What needs to be done: Would you repeat, exactly as given, the line with "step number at" and every line after it to the end of the entries?

(Beginning of Given records)

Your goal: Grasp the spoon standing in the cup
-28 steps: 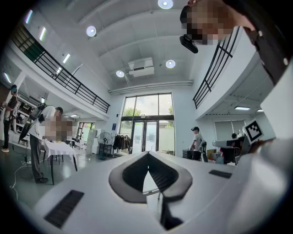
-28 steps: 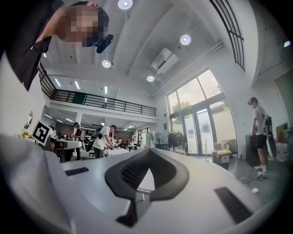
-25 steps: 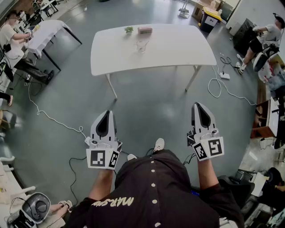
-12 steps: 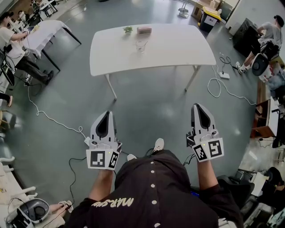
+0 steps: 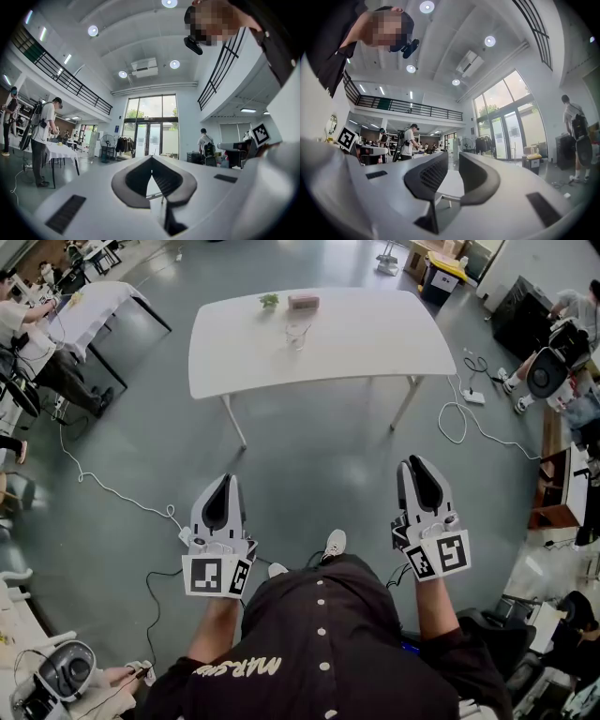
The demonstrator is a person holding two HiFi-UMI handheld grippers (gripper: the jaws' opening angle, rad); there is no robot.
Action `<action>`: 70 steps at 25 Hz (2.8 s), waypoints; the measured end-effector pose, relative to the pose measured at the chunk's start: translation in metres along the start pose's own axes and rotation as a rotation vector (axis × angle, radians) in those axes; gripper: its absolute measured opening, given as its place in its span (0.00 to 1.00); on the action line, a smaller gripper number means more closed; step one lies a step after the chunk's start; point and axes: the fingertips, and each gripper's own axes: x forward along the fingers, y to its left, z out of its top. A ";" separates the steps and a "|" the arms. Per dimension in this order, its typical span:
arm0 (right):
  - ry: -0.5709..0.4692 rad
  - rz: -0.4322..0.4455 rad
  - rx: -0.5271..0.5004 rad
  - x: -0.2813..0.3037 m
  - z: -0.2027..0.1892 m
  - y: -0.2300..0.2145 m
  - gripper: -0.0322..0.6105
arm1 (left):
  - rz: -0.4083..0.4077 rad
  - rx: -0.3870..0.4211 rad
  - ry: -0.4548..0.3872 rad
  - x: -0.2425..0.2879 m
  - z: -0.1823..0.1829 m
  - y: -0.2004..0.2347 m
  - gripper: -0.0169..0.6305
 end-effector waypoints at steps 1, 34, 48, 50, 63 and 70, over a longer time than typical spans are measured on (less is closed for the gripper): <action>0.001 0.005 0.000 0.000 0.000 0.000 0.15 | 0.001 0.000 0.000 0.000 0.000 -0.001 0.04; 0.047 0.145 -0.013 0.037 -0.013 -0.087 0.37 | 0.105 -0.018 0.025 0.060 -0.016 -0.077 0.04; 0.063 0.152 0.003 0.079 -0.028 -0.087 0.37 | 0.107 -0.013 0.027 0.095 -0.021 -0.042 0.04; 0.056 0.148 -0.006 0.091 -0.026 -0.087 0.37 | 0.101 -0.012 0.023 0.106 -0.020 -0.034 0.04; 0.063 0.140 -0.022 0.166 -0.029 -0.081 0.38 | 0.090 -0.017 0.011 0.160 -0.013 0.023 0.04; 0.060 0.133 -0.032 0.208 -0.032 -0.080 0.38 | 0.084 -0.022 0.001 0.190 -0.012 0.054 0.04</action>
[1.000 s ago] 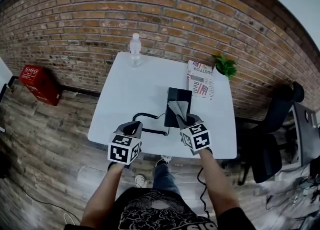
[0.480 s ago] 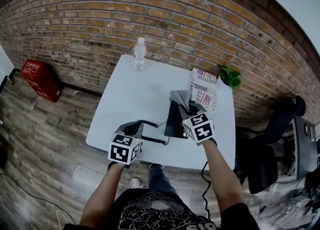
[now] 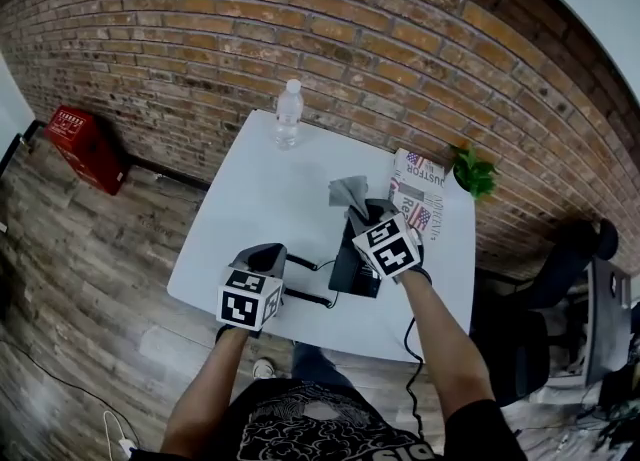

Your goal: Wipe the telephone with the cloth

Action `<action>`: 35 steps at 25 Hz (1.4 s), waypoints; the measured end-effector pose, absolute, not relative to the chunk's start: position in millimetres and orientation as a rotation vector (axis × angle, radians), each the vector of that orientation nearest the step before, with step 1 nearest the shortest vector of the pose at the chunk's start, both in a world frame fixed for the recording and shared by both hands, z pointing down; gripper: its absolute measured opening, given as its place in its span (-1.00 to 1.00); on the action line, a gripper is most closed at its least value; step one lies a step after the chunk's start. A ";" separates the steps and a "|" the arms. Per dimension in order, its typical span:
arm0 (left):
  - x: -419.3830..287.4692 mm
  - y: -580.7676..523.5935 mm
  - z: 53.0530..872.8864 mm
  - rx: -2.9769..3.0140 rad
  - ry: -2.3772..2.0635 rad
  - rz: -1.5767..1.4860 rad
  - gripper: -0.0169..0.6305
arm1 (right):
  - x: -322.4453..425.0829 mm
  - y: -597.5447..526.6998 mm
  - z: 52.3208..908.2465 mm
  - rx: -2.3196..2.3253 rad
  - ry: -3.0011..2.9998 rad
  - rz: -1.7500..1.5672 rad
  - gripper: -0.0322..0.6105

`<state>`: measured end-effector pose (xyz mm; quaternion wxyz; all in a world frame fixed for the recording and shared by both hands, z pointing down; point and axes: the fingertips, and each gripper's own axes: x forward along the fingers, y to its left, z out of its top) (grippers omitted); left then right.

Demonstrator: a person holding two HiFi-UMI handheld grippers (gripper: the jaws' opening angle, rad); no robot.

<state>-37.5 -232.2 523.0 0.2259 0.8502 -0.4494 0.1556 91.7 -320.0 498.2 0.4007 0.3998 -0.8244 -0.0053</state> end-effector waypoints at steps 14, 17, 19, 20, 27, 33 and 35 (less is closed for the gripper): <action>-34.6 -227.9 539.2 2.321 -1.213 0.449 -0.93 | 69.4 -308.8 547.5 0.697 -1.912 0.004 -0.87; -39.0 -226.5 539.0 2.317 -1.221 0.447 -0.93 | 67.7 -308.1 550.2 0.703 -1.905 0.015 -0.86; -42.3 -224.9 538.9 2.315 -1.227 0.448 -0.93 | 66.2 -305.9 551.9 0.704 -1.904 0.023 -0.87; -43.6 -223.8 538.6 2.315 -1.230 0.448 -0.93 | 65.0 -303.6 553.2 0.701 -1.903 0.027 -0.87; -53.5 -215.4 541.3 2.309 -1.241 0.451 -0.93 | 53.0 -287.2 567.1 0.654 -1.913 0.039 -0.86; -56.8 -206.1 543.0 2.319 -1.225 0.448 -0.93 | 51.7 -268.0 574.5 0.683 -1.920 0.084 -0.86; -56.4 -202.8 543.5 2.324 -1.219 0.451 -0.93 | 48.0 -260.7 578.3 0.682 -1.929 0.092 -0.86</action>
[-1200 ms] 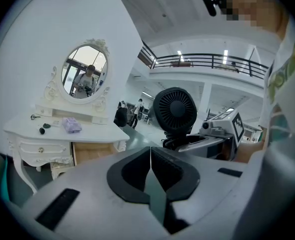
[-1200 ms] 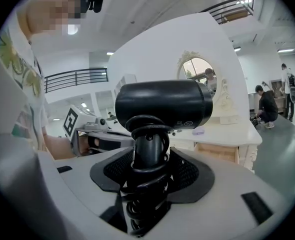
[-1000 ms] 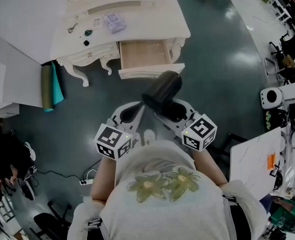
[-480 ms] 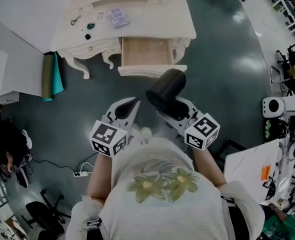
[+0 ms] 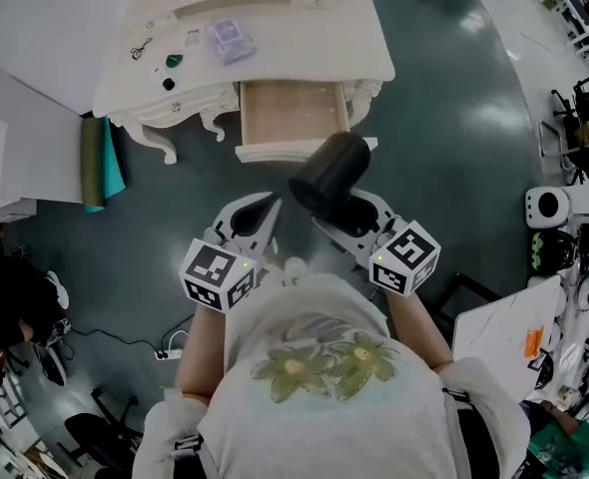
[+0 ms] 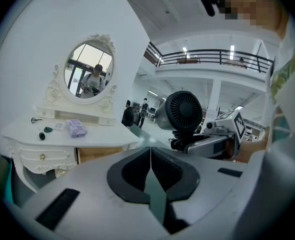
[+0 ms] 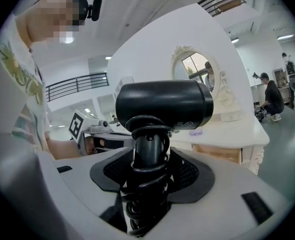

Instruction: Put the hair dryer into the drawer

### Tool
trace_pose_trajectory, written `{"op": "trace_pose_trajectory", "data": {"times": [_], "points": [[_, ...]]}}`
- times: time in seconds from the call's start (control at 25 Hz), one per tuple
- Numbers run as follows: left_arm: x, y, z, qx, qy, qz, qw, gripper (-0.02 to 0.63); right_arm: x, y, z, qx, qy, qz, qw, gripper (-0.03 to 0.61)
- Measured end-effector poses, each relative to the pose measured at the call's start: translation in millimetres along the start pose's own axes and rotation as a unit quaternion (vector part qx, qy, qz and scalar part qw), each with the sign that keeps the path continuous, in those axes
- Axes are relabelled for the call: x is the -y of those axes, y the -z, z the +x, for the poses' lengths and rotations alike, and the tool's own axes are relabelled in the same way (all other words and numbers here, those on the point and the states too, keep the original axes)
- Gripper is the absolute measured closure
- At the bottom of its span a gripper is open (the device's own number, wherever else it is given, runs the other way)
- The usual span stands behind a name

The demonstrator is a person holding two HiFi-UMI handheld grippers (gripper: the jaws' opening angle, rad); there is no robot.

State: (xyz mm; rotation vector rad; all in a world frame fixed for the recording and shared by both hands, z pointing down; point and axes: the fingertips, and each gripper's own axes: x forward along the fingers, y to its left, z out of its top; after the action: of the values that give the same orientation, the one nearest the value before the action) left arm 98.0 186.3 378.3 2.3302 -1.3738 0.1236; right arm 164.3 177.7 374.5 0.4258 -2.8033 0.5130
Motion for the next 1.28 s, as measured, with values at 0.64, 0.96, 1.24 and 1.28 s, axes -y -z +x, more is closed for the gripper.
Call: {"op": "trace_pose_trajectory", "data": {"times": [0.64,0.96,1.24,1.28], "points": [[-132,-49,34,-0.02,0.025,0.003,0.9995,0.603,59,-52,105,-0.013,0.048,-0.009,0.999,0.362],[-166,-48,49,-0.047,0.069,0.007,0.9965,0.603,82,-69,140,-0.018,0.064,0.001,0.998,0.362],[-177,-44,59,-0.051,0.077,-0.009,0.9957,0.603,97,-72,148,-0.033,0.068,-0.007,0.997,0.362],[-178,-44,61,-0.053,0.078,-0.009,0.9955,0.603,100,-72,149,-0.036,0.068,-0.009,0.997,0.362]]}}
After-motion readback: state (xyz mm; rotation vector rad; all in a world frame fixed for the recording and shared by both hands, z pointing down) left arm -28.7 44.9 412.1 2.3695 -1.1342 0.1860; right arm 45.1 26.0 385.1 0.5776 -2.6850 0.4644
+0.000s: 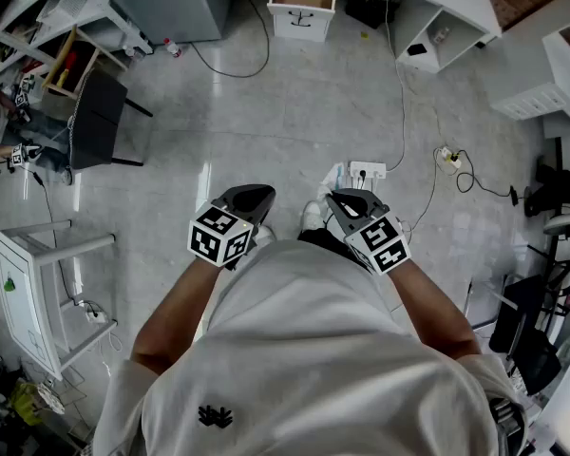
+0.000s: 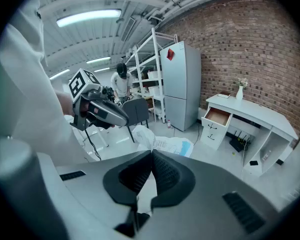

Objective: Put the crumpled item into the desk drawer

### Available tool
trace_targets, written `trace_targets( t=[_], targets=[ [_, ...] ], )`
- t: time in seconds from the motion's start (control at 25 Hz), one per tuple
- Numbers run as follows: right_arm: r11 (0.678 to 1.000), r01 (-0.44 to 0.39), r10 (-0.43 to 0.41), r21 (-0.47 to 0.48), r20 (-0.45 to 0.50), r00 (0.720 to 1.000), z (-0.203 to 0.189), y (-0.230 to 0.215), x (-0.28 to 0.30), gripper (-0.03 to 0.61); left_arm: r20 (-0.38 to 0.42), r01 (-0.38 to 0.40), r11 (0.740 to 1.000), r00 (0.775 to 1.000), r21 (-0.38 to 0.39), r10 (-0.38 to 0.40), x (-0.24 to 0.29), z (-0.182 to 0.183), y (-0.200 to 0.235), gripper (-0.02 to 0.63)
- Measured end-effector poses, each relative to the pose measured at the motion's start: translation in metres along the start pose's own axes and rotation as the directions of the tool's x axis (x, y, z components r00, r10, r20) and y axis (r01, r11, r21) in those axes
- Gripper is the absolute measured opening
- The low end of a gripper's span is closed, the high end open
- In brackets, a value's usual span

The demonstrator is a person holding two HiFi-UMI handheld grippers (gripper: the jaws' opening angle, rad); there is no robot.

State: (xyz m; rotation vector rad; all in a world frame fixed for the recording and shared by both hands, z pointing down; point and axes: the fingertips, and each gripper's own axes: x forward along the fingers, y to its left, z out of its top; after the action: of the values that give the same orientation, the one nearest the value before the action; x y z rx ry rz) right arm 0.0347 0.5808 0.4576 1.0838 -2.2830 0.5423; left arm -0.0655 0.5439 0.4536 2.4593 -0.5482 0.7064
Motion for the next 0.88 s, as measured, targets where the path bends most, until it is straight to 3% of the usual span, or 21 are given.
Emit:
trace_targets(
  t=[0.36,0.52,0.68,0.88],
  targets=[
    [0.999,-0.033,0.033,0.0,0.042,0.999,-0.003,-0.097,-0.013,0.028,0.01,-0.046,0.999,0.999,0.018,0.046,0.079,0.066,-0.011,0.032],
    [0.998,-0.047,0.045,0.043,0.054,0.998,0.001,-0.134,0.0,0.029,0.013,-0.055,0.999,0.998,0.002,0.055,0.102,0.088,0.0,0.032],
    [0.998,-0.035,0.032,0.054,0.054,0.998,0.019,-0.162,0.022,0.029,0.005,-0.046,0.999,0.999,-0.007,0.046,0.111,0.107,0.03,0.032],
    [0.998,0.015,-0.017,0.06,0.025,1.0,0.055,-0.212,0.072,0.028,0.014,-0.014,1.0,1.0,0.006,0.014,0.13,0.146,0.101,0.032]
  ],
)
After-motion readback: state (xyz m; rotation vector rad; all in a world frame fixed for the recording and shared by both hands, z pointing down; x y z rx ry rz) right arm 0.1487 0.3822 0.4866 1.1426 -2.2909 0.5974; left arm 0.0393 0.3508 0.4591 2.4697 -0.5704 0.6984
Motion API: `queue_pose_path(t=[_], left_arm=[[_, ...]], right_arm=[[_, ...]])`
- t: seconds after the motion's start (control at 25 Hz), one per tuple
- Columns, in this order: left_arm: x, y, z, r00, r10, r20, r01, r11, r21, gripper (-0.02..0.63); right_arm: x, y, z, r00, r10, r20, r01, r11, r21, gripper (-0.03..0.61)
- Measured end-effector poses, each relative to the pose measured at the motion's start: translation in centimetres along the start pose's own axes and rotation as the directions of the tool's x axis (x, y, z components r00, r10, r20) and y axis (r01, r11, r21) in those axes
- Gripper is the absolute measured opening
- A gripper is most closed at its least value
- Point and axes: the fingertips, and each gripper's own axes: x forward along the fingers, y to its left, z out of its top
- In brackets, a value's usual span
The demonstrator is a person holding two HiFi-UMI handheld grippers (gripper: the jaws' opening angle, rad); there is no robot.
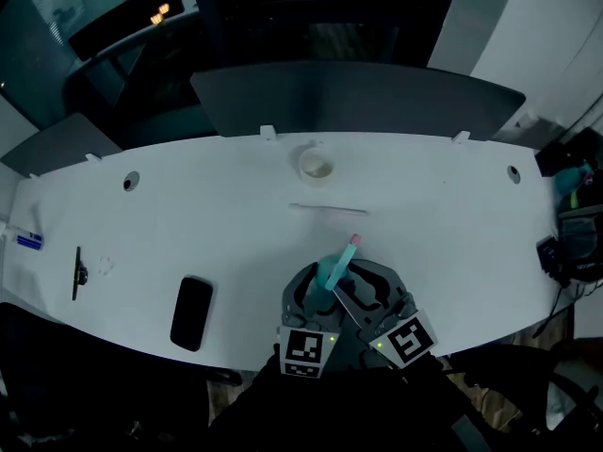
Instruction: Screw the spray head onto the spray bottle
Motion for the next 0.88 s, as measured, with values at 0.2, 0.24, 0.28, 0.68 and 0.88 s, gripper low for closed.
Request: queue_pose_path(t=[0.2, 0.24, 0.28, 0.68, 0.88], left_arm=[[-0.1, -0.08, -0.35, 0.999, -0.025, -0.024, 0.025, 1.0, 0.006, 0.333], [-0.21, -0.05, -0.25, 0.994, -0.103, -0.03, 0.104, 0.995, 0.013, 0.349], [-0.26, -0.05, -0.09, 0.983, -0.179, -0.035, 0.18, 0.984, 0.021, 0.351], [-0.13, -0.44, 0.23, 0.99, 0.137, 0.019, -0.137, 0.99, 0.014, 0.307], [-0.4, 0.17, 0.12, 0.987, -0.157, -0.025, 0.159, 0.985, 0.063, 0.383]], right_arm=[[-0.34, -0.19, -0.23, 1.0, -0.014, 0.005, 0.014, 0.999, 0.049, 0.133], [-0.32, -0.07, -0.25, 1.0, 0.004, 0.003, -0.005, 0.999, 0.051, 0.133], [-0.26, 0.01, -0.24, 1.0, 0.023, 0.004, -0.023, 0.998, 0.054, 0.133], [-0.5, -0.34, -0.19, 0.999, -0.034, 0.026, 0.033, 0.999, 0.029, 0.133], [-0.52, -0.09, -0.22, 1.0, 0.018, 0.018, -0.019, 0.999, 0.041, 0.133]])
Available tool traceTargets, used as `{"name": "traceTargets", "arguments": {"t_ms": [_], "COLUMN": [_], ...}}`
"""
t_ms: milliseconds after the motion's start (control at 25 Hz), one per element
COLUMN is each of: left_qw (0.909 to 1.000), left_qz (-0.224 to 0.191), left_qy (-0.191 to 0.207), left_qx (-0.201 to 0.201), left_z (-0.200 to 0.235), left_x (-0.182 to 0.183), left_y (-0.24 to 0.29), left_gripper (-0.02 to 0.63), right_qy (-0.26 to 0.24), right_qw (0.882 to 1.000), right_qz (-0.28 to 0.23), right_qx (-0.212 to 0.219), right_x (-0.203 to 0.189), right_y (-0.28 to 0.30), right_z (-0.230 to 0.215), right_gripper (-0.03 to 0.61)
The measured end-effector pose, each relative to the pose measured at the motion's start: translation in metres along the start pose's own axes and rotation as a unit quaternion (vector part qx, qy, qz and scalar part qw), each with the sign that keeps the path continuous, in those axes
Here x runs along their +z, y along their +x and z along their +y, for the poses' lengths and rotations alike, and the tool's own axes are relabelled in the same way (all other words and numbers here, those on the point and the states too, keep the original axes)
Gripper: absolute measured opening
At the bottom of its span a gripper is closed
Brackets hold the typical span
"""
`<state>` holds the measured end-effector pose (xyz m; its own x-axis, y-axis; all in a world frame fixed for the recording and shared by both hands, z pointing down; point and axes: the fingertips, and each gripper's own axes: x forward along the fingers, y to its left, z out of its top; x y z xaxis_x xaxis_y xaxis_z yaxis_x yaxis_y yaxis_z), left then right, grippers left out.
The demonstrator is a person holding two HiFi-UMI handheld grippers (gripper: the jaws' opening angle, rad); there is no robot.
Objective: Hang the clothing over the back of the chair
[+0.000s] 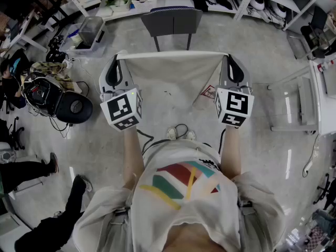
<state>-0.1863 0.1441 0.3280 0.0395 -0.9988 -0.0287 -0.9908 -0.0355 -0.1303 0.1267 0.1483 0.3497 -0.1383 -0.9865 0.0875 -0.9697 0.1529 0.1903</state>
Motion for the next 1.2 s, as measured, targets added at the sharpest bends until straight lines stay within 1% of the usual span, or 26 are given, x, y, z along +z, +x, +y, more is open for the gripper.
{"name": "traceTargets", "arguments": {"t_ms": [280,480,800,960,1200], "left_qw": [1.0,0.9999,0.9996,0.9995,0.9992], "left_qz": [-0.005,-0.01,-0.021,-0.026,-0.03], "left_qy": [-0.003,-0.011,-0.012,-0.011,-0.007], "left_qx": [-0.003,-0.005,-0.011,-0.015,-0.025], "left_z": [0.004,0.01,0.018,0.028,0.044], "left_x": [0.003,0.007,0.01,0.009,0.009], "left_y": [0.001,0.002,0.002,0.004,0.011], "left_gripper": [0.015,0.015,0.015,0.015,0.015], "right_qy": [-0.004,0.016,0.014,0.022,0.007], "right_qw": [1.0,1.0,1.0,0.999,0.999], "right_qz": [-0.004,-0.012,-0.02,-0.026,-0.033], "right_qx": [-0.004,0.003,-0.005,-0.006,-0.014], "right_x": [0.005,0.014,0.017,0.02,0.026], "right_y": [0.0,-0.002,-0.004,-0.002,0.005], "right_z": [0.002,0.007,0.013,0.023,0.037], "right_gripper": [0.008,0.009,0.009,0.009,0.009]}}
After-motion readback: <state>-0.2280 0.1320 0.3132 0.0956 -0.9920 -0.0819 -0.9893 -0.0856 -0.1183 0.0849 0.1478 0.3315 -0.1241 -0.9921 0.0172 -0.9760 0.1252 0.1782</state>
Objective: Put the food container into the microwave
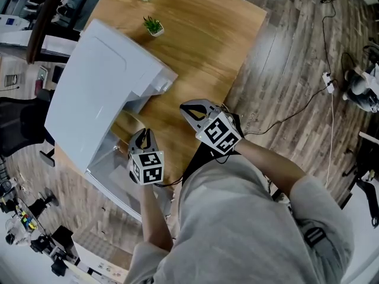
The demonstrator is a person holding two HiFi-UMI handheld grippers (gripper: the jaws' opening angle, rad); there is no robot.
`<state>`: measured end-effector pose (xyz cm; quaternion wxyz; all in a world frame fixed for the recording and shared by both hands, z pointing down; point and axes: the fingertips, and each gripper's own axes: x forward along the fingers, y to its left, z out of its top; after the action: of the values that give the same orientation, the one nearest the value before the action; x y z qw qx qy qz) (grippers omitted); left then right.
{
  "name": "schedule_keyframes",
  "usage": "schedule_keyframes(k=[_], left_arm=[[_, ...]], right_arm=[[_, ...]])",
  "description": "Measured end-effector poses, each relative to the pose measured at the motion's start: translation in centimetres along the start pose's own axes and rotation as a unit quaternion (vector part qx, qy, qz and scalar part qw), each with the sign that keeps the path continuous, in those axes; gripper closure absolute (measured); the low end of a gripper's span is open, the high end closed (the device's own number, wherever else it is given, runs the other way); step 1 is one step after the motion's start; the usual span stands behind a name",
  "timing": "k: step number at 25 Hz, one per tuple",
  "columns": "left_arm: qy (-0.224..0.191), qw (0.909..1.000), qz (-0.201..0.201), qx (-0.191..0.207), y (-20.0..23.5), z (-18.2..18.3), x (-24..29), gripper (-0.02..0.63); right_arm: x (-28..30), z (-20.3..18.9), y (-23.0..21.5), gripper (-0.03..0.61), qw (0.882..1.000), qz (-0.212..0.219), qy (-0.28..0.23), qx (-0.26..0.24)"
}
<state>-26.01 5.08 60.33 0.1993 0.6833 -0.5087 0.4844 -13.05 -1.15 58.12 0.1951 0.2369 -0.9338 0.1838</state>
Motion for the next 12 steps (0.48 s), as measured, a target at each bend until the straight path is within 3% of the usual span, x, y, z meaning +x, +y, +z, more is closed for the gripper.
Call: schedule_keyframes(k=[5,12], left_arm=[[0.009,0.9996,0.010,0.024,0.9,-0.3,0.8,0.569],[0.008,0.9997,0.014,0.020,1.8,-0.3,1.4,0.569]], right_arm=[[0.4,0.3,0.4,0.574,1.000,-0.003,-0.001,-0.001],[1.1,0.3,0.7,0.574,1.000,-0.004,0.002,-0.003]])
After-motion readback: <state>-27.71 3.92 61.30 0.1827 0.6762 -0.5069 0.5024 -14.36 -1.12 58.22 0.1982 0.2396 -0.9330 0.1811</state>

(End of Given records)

Expected output:
  "timing": "k: step number at 25 Hz, one per tuple",
  "columns": "left_arm: qy (-0.224..0.191), qw (0.909..1.000), qz (-0.201..0.201), qx (-0.191..0.207), y (-20.0..23.5), z (-18.2..18.3), x (-24..29), gripper (-0.02..0.63); right_arm: x (-28..30), z (-20.3..18.9), y (-23.0..21.5), gripper (-0.03..0.61), qw (0.882..1.000), qz (-0.212..0.219), qy (-0.28..0.23), qx (-0.26..0.24)"
}
<state>-26.01 5.08 60.33 0.1993 0.6833 -0.5087 0.4844 -13.05 -1.15 58.12 0.1951 0.2369 -0.9338 0.1838</state>
Motion for the next 12 steps (0.48 s), as measured, a target at each bend until the straight path is within 3% of the usual span, x, y, z meaning +x, +y, +z, more is closed for the gripper.
Call: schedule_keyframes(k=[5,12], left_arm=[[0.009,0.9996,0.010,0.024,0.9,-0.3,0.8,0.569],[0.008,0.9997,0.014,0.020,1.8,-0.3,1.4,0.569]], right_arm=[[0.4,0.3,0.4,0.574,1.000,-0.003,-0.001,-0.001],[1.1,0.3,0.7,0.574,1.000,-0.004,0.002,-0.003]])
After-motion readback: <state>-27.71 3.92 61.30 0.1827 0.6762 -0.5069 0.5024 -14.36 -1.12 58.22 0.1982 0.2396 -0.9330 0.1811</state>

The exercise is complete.